Data quantity and quality has enabled an alternative approach, known as the maximum entropy method (MEM), whose essence is to refine with the minimum constraints of “physical reasonableness” the electron density of the crystal simply by adjusting the electron density in a pixelated array of boxes across the unit cell. While it still only provides an electron density averaged over all cells of the crystal, MEM results are model independent, which provides the possibility of visually and directly locating non-framework species, such as the cations in zeolites, based only on observed structure factors (Andersen et al. 2014). So MEM gives electron densities unbiased by a structural model but, like the IAM and its extensions, the interpretation of this scattering density requires assumptions about oxidation states, local ordering and distortions in structures with mixed site occupancies. We can get accurate electron densities but not occupancies from X-ray diffraction measurements, which only serves to illustrate the fundamental point that while an X-ray diffraction experiment, properly performed, provides an unbiased map of the average electron density of a crystal, the interpretation of the electron density is model dependent.

In the past, tour-de-force solution and refinement of crystal structures of common minerals such as sanidine (Taylor 1933) or anorthite (Kempster et al. 1962) represented a significant contribution to the science of mineralogy.
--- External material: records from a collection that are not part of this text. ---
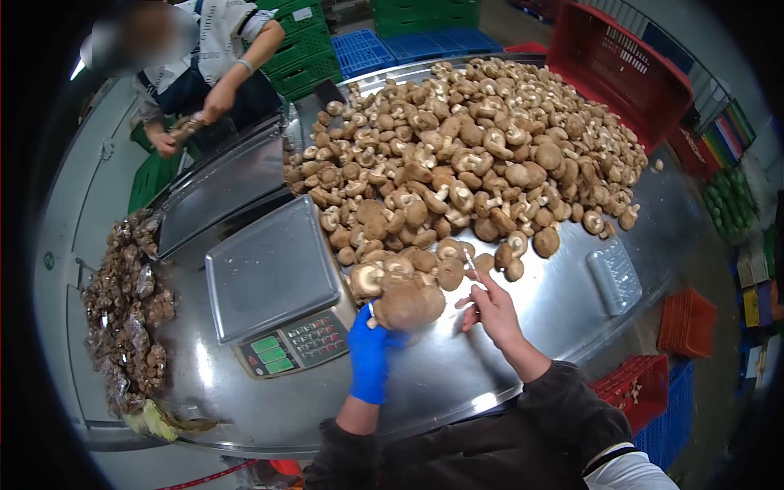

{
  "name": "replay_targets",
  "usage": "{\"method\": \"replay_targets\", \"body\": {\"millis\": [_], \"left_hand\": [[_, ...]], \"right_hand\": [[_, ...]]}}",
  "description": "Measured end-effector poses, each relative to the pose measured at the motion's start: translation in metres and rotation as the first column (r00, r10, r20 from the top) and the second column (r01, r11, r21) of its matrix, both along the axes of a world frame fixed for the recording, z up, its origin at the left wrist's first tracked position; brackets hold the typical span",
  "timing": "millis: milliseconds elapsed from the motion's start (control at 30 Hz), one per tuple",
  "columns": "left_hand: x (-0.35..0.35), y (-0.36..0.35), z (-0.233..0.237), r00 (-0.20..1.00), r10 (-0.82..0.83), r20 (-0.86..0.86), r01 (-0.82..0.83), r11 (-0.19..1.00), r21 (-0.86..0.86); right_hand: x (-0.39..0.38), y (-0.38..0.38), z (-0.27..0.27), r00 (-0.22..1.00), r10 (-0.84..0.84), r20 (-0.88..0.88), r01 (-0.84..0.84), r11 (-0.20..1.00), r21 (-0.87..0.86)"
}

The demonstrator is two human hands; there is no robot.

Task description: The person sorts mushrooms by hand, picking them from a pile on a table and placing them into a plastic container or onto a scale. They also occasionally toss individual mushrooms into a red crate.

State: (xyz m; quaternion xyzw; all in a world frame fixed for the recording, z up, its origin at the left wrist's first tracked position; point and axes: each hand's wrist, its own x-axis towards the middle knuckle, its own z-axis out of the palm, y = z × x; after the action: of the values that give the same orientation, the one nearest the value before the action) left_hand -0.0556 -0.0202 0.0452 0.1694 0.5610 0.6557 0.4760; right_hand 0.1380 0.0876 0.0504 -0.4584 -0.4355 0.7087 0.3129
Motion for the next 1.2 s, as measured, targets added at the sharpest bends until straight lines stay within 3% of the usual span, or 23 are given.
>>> {"method": "replay_targets", "body": {"millis": [33,167,233,267,433,567,700,767,900,967,1133,1200], "left_hand": [[-0.016,-0.001,0.008,0.993,0.045,-0.105,-0.05,0.998,-0.046],[-0.088,-0.016,0.028,0.976,0.082,-0.2,-0.103,0.99,-0.095],[-0.118,-0.022,0.029,0.958,0.128,-0.256,-0.178,0.967,-0.184],[-0.132,-0.025,0.027,0.947,0.149,-0.285,-0.201,0.965,-0.165],[-0.186,-0.037,0.002,0.916,0.169,-0.364,-0.261,0.94,-0.222],[-0.198,-0.043,-0.001,0.9,0.204,-0.385,-0.323,0.905,-0.277],[-0.198,-0.042,-0.002,0.902,0.216,-0.374,-0.333,0.9,-0.283],[-0.193,-0.04,0.001,0.893,0.245,-0.377,-0.359,0.892,-0.273],[-0.184,-0.037,0.008,0.827,0.322,-0.461,-0.457,0.862,-0.218],[-0.185,-0.041,0.006,0.8,0.289,-0.526,-0.47,0.846,-0.25],[-0.184,-0.05,-0.006,0.753,0.25,-0.609,-0.486,0.835,-0.257],[-0.183,-0.05,-0.008,0.703,0.214,-0.678,-0.514,0.812,-0.277]], "right_hand": [[-0.018,0.003,0.003,0.999,0.035,0.0,-0.035,0.999,0.042],[-0.093,0.013,-0.004,0.991,0.116,0.068,-0.128,0.968,0.215],[-0.129,0.015,-0.024,0.969,0.029,0.244,-0.176,0.776,0.606],[-0.142,0.01,-0.005,0.967,0.011,0.253,-0.17,0.768,0.617],[-0.195,0.009,-0.013,0.945,0.045,0.324,-0.265,0.688,0.675],[-0.205,0.01,-0.009,0.89,0.122,0.439,-0.422,0.587,0.691],[-0.207,0.005,0.03,0.81,0.069,0.583,-0.542,0.469,0.697],[-0.216,0.001,0.042,0.864,0.09,0.495,-0.502,0.216,0.837],[-0.251,-0.021,0.048,0.89,0.137,0.435,-0.453,0.158,0.877],[-0.265,-0.021,0.039,0.839,0.221,0.497,-0.517,0.035,0.856],[-0.252,-0.008,0.026,0.915,0.248,0.318,-0.343,0.064,0.937],[-0.251,-0.006,0.039,0.903,0.285,0.321,-0.362,0.102,0.927]]}}
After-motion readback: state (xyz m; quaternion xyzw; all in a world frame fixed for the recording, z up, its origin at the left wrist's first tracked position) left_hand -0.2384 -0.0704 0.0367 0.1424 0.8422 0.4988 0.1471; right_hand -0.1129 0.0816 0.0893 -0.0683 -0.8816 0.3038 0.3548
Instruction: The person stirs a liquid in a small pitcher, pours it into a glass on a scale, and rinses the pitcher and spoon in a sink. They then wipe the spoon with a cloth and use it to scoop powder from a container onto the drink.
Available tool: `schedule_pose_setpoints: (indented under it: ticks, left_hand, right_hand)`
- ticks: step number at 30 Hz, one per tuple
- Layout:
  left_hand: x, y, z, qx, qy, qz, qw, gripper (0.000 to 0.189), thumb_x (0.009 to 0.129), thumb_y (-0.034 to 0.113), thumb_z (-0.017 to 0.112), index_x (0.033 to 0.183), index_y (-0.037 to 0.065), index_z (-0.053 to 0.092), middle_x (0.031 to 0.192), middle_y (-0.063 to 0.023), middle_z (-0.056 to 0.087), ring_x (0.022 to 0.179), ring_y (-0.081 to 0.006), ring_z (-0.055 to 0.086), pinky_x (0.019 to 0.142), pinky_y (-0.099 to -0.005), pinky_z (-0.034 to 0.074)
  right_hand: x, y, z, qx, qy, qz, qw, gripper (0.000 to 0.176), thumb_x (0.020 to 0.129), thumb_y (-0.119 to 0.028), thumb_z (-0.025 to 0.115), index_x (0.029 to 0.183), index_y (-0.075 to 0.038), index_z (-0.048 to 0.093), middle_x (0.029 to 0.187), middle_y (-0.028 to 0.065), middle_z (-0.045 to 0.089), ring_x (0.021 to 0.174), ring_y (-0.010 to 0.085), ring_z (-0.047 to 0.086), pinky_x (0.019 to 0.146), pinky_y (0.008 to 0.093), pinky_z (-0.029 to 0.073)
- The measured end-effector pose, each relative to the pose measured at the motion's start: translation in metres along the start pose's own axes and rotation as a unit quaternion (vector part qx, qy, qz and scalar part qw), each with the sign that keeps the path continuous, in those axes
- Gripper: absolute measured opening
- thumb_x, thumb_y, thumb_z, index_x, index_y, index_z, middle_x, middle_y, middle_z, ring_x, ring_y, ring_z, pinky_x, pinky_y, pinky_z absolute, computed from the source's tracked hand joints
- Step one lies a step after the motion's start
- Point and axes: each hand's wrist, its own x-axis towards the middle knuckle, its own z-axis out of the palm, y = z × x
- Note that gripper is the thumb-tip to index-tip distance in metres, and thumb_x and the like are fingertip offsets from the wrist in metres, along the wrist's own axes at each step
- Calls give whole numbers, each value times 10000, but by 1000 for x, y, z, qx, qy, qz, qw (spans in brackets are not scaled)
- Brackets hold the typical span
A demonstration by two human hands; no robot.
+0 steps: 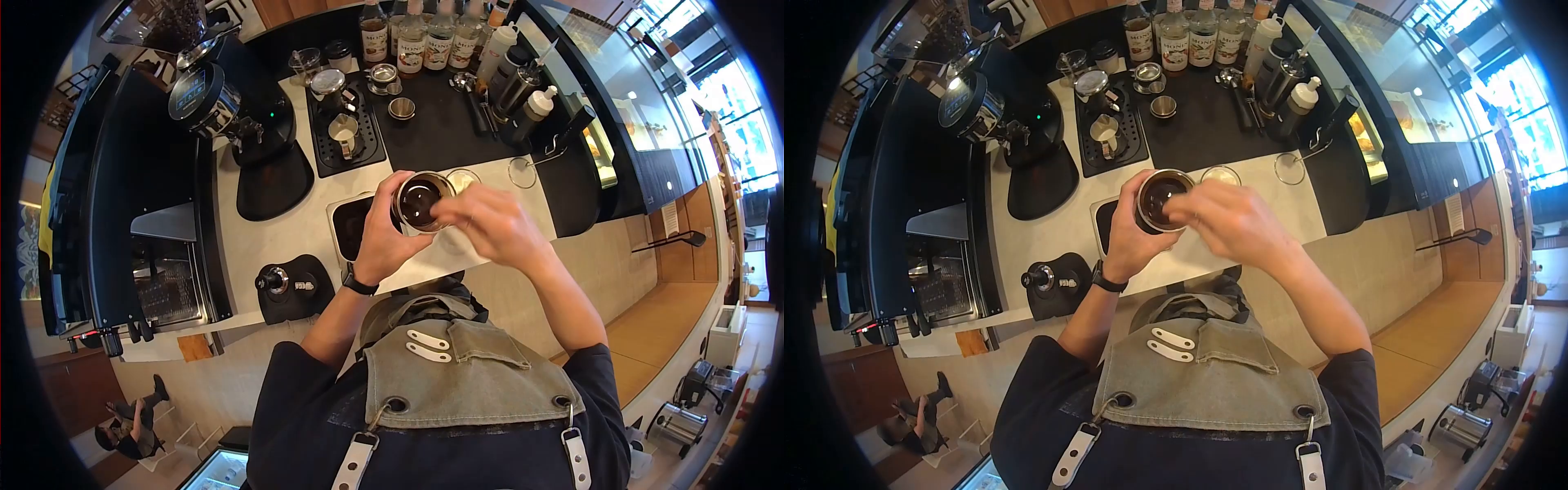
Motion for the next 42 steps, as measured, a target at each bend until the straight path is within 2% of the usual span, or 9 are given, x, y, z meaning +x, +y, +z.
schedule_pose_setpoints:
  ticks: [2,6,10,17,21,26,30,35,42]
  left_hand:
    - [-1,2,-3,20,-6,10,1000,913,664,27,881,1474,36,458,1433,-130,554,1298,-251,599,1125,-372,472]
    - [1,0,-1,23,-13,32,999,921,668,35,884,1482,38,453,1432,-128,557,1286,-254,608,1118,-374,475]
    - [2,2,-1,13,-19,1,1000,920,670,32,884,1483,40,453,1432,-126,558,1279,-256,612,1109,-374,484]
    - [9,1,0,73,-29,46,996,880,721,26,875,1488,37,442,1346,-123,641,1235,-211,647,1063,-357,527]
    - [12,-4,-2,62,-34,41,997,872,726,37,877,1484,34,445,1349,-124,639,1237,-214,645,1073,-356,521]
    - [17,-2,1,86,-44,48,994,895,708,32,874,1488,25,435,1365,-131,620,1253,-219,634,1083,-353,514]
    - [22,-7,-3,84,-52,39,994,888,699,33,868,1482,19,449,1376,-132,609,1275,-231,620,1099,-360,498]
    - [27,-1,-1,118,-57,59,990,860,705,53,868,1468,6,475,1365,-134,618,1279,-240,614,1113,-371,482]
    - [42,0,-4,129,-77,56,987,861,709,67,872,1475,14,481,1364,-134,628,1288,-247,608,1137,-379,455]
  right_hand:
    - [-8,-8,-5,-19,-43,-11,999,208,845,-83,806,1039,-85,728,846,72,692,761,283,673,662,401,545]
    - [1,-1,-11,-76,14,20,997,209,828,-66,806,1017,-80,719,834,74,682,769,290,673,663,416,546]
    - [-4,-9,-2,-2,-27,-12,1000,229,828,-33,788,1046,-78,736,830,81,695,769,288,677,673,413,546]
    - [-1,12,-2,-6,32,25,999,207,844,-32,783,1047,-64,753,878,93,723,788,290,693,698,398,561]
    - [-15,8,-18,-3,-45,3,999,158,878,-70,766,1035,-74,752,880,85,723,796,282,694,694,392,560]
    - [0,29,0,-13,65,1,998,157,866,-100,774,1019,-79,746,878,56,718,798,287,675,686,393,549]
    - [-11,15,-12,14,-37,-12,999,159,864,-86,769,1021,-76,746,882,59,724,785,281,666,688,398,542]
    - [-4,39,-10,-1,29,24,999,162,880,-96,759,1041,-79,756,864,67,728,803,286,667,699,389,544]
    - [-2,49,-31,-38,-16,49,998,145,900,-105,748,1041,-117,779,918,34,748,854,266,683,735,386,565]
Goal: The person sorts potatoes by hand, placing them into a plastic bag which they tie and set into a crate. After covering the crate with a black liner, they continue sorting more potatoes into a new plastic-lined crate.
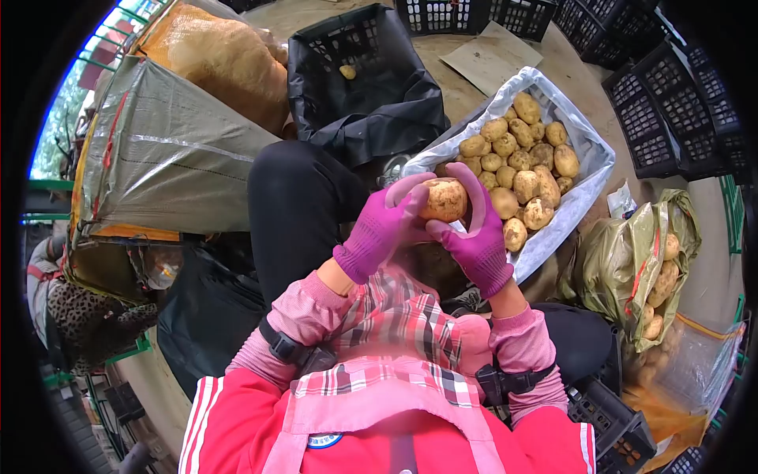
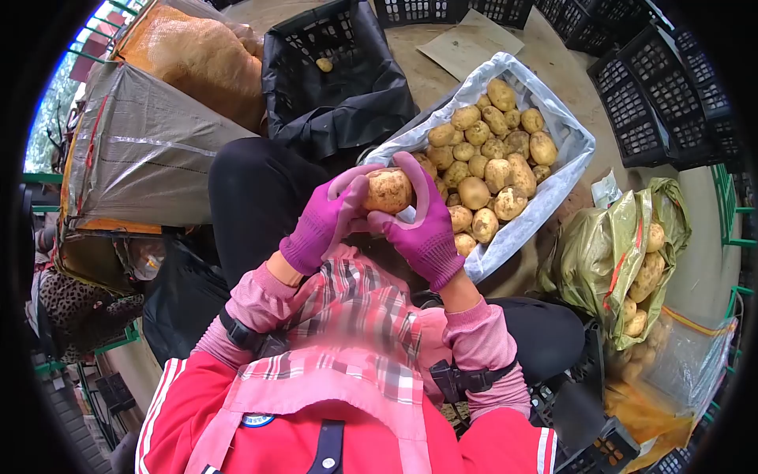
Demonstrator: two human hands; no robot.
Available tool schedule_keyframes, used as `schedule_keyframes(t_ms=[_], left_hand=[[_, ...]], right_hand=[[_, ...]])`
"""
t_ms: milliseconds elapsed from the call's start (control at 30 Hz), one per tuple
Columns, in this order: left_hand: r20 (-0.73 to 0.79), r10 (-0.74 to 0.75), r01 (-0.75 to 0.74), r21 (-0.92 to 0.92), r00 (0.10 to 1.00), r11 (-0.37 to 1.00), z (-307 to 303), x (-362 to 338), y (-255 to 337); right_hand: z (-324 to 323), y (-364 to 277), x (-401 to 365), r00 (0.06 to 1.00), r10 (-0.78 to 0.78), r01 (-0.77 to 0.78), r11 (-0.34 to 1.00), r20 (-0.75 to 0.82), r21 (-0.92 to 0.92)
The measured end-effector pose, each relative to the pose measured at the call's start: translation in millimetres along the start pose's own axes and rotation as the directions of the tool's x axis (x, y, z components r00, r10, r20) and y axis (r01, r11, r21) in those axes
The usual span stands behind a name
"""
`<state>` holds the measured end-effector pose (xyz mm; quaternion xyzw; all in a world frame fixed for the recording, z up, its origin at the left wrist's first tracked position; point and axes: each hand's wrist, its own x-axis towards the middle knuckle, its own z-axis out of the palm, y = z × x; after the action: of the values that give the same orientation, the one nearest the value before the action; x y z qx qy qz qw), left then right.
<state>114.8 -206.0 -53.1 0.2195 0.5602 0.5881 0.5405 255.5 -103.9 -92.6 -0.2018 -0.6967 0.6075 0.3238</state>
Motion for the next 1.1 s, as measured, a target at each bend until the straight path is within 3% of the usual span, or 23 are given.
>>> schedule_keyframes(t_ms=[100,200,333,400,433,500,633,733,833,933,1033,1100], left_hand=[[-0.017,0.231,-0.224,0.182,0.973,0.957,-1,4,-13],[-0.048,0.181,-0.181,0.014,0.982,0.983,6,1,-5],[0.053,0.357,-0.342,0.441,0.933,0.83,3,9,-18],[0.04,0.406,-0.373,0.484,0.913,0.791,1,7,-20],[0.042,0.429,-0.389,0.504,0.902,0.771,1,8,-21],[0.049,0.437,-0.404,0.481,0.898,0.778,2,8,-25],[0.102,0.445,-0.436,0.481,0.89,0.761,6,2,-18],[0.119,0.366,-0.385,0.31,0.923,0.869,21,-3,-13],[0.138,0.355,-0.377,0.466,0.925,0.801,13,0,-8],[0.142,0.48,-0.456,0.62,0.865,0.639,7,5,-19],[0.262,0.556,-0.536,0.735,0.789,0.415,6,4,-14],[0.255,0.558,-0.524,0.752,0.79,0.399,7,3,-14]], right_hand=[[3,-2,2,1.0,-0.028,0.027,0.999,-0.012,-0.038],[3,-5,0,0.994,-0.108,0.106,0.982,-0.009,-0.157],[-10,1,3,0.998,-0.039,0.042,0.997,0.044,-0.058],[-12,-5,5,0.997,0.068,-0.069,0.997,0.034,0.022],[-7,-2,4,0.999,0.04,-0.04,0.999,-0.015,-0.022],[6,6,0,0.994,-0.011,-0.001,0.994,-0.106,-0.113],[-2,-2,3,0.996,0.04,-0.047,0.995,-0.08,-0.086],[-10,0,6,0.99,0.114,-0.114,0.993,-0.082,0.005],[-17,-3,10,0.992,0.123,-0.125,0.99,0.036,0.068],[-18,-13,10,0.977,0.201,-0.21,0.968,0.073,0.138],[-21,-13,9,0.906,0.397,-0.422,0.837,0.145,0.348],[-23,-12,8,0.937,0.324,-0.347,0.907,0.132,0.239]])
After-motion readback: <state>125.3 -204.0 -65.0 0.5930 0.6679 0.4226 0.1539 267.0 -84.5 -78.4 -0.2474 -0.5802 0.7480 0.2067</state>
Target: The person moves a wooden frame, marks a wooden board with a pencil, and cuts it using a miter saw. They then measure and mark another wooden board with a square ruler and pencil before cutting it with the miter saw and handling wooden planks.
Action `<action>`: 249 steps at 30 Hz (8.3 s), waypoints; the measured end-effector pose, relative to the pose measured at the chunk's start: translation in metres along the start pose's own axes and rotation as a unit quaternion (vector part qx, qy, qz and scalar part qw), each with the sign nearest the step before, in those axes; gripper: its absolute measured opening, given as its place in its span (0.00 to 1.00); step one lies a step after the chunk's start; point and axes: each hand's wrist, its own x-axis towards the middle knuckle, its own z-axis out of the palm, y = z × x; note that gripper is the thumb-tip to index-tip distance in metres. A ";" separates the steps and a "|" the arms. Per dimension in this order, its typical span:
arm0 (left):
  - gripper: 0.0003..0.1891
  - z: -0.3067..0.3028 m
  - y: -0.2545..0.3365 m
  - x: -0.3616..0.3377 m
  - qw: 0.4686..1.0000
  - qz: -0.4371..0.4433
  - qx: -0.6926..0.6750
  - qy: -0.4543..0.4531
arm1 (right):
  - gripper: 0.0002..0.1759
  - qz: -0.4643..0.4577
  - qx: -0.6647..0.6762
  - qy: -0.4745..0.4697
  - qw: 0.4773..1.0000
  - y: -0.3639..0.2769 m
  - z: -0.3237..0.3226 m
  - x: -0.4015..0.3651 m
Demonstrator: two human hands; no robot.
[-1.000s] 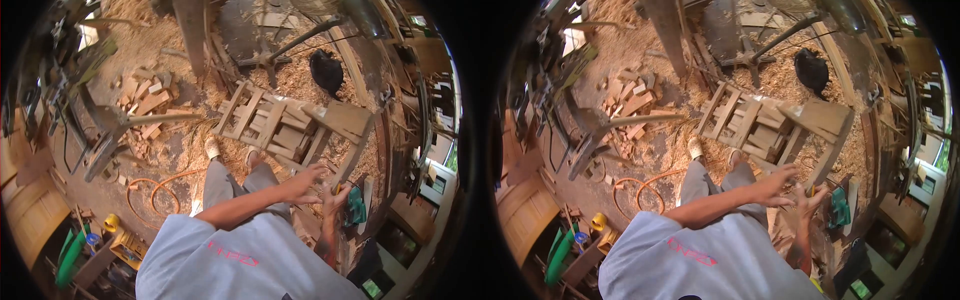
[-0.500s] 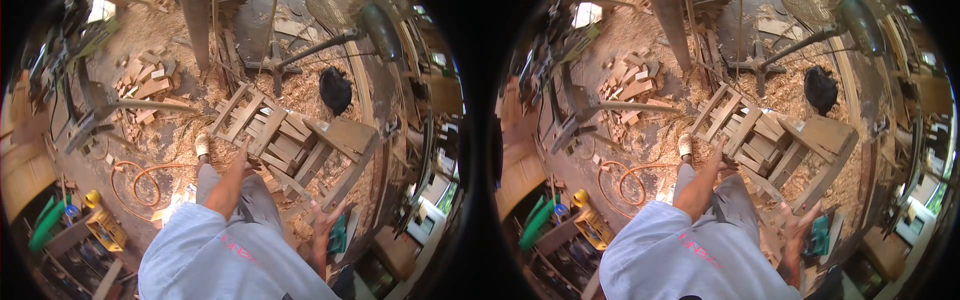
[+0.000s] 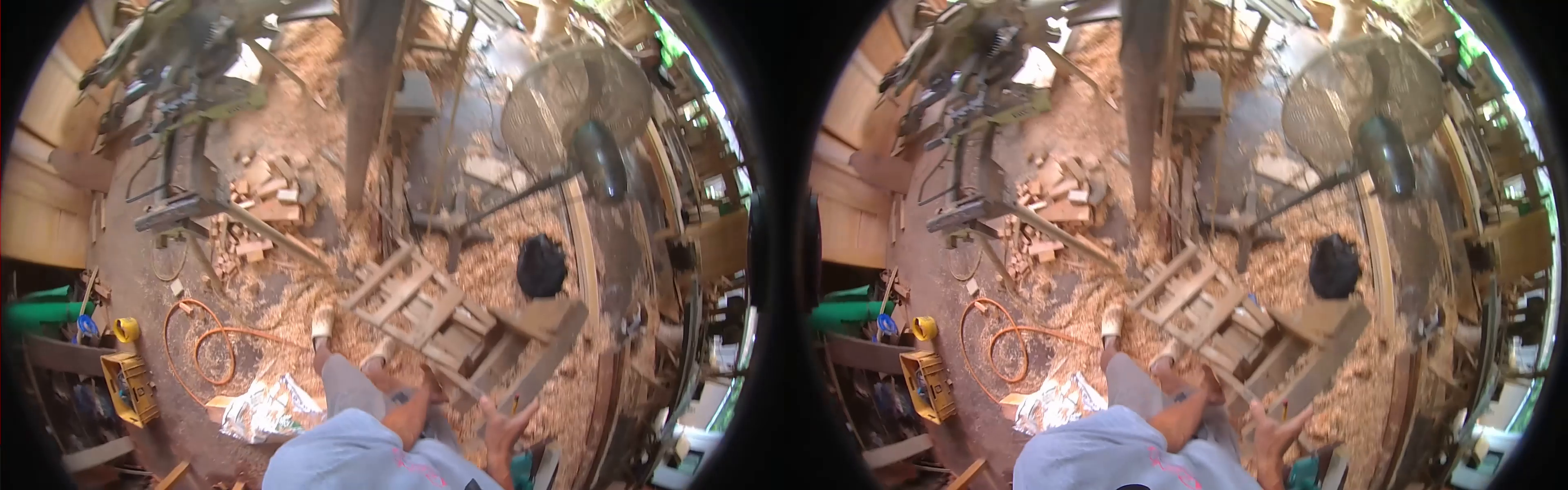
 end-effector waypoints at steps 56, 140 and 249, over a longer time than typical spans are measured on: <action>0.32 0.111 0.228 -0.033 0.989 0.037 0.068 -0.126 | 0.35 0.159 0.070 -0.088 0.981 -0.100 0.011 0.079; 0.36 -0.164 1.304 -0.763 0.813 0.532 0.179 -0.158 | 0.29 -0.193 0.147 -0.548 0.801 -0.893 0.903 -0.486; 0.31 0.309 2.364 -1.037 0.672 0.725 -0.127 0.079 | 0.12 -0.445 -0.127 0.007 0.886 -1.616 1.702 0.011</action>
Such breakthroughs continue for high-pressure phases; for example the recent demonstration of Al,Si disorder in the octahedral sites of high-pressure Al-rich phase D has major implications for water storage and recycling in the lower mantle of the Earth (Boffa-Ballaran et al. 2010; Pamato et al. 2015). In addition, the precision and accuracy of modern Bragg X-ray diffraction data can also be used to probe our understanding of bonding at the fundamental level in stoichiometric compounds, to provide the basic data for explaining the details of minerals at the crystal chemical level, and for providing the explanations in terms of structures of the physical and thermodynamic properties of minerals. If used with care, it can be used to provide site occupancies to a precision that starts to become useful for thermodynamic calculations. As a picture of the average structure it provides, in combination with local probes, information about local patterns of ordering. This basic idea that the Bragg X-ray intensities (Eq. 2) represent the time-and-space average of the atomic structure of the mineral is also fundamental to studying all other variants on the crystalline state, such as surfaces and nanoparticles, all of whose intriguing properties can only be understood in the context of structural deviations from the ideal average structure of the bulk mineral.

Acknowledgments

We thank Editor Keith Putirka for insisting that this contribution to the (approximately) joint centennial of the MSA, the American Mineralogist, and X-ray diffraction should be our top priority. It afforded us the excuse and pleasure of reading the historical literature of mineralogical crystallography, to which we were patiently guided by the staff of the library of the Department of Geosciences of the University of Padua. Early education in the history of feldspars was provided many years ago by M.G. Bown and P. Gay, and in X-ray structure refinement by Charles Prewitt and Larry Finger. Mauro Prencipe performed the DFT simulations and generated the structure factors of forsterite, and Sula Milani performed the data collections and microprobe analyses on the San Carlos olivine with the help of Daria Pasqual and Raul Carampin. We thank Gilberto Artioli for the loan of many older crystallographic texts, and him, David Allan, Dan Frost, and Diego Gatta for discussions and suggestions. This work was supported by ERC starting grant 307322 that funds the INDIMEDEA project to Fabrizio Nestola.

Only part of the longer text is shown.